While we were discussing about the Confessional Poetry Movement in the 1960s, during which poems were written in the first person, "I," and were highly personal, we talked about some amazing poets, such as Anne Sexton and Sylvia Plath. What caught my attention was the issue of the Sylvia Plath Effect.
In 1932, Sylvia Plath was born in Massachusetts. When she turned eight, her father died from diabetes, and his death left a huge impact on her and her poetry, most notably in the poem "Daddy." Plath was an ambitious woman, as she made her first national publication in the Christian Science Monitor in 1950. She was also an outstanding graduate from Smith College as a summa cum laude in 1955.
Plath was often associated with the Confessional Poetry Movement. Her poems often presented violent images and "playful use of alliteration and rhyme." She was also the first poet to receive a Pulitzer Prize after her death.

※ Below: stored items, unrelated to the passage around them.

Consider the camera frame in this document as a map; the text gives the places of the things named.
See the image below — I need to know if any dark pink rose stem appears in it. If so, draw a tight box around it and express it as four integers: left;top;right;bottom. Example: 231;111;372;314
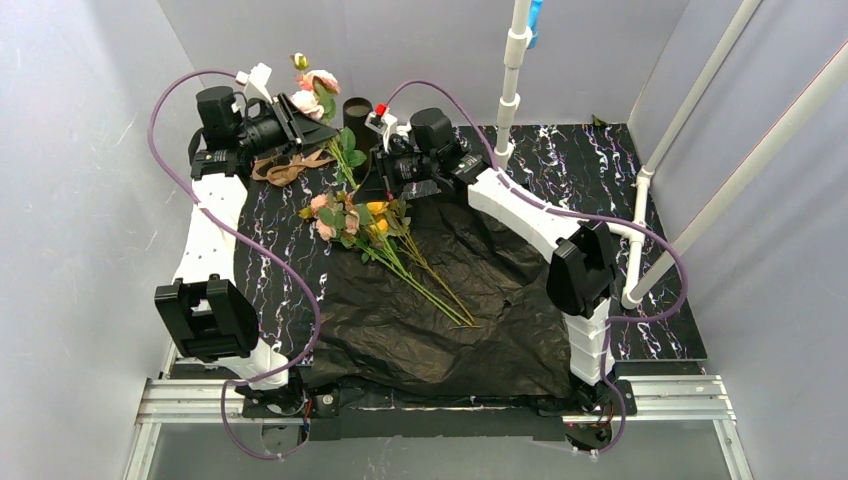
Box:
290;52;366;189

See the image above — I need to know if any tan satin ribbon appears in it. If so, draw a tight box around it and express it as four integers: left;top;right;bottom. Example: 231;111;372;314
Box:
251;148;334;187

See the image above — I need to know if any yellow rose stem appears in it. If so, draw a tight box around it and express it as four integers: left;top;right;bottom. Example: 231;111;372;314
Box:
364;199;477;328

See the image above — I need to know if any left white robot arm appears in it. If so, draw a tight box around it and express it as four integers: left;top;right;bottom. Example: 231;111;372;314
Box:
154;86;330;391

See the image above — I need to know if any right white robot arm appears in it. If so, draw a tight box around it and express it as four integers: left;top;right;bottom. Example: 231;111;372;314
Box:
360;104;616;387

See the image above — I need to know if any black cone vase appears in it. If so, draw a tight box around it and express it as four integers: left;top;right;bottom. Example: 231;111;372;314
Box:
342;97;378;160

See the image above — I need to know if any pale pink rose stem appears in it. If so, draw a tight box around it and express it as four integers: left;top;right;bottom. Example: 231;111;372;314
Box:
299;191;458;327

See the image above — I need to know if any blue clip on pipe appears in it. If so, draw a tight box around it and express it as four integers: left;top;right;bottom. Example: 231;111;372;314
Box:
527;0;544;49

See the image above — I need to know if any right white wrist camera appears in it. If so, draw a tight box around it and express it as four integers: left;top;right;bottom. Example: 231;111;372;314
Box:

The Sylvia Plath Effect is a relatively new theory in the psychological field. In 2001, James Kaufman, a psychologist who got his Ph.D from Yale University, conducted a study to show that creative writers, especially female poets, are more prone to suffer from mental disorders than any other occupations. He came up with the term "The Sylvia Plath effect" after he found out that many poets who experienced tragedy and depression eventually committed suicide in his second analysis of 520 American women. Other studies suggested that creative people are more slightly at risk, and that they are 30 percent more likely to have a "bipolar disorder."
Arnold M. Ludwig, M.D, a psychiatrist and a professor at Brown University proposed that "creative people in the artistic profession are more likely to have a mental illness than those in less artistic professions, such as science and business," in his book "The Price of Greatness."
Kaufman and another psychiatrist, John Baer, also theorized that female poets, who are more vulnerable to "extrinsic motivational contraints," are more likely to suffer from mental illness. They thought that creative people will often "defy the crowd" to follow their own standard, thus resulting in pressures from writing and leading up to a higher level of psychogenic illness.
Some other writers that were considered having the same symptoms were Virginia Woolf (Modernist Movement), Sara Teasdale (lyrical poetry), Anne Sexton (Confessional Poetry Movement) and Sarah Kane (In-yer-face Theater).